Non-Cartesian FFT.md

This example shows how to use the forwards and adjoint non-Cartesian Fast Fourier Transform (NFFT and NFFT^H respectively) on a 2D image. The source code can be found at $(GADGETRON_SOURCE)/apps/standalone/gpu/MRI/nfft/2d/main_nfft.cpp and $(GADGETRON_SOURCE)/apps/standalone/gpu/MRI/nfft/2d/main_nffth.cpp.

We reuse the Shepp-Logan data downloaded for the previous experiments ([Image Denoising]).

In the following we run the NFFT followed by the NFFT^H. The image matrix size is 256². We use an oversampled matrix size of 384², 128 profiles in k-space (undersampling) with 384 samples each. The NFFT Kaiser-Bessel convolution kernel width is set to 5.5² (see [Gadgetron Toolboxes]).

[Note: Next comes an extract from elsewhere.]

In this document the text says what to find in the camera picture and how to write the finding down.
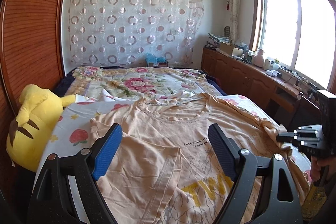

user@host$ nfft -d shepp_logan_256_256_no_noise.real -o 384 -p 128 -s 384 -k 5.5
 Running reconstruction with the following parameters: 
---------------------------------------------------- 
  Input image file name (.real)  : shepp_logan_256_256_no_noise.real 
  Result file name               : samples.cplx 
  Oversampled matrix size        : 384 
  Number of profiles             : 128 
  Samples per profiles           : 384 
  Kernel width                   : 5.5 
---------------------------------------------------- 
Loading image from disk
Uploading, normalizing and converting to complex
Initializing plan
Computing golden ratio radial trajectories
NFFT preprocessing
Computing density compensation weights
Computing nfft (inverse gridding)
Output result to disk
user@host$

user@host$ nffth -d samples.cplx -m 256 -o 384 -k 5.5
 Running reconstruction with the following parameters: 
---------------------------------------------------- 
  Input samples file name (.cplx)  : samples.cplx 
  Output image file name (.cplx)   : result.cplx 
  Matrix size                      : 256 
  Oversampled matrix size          : 384 
  Kernel width                     : 5.5 
---------------------------------------------------- 
Loading samples from disk
Uploading samples to device
Initializing plan
Computing golden ratio radial trajectories
NFFT preprocessing
Computing density compensation weights
Computing nffth (gridding)
Output result to disk
user@host$

The result is saved in file result.cplx. A magnitudes image is saved as result.real. As an exercise, experiment with the settings to reduce (or increase) the aliasing.

The $(GADGETRON_SOURCE)/apps/standalone/gpu/MRI/nfft/2d/ folder also contains examples of using the nfftOperator in a Conjugate Gradient solver and a Split Bregman solver respectively.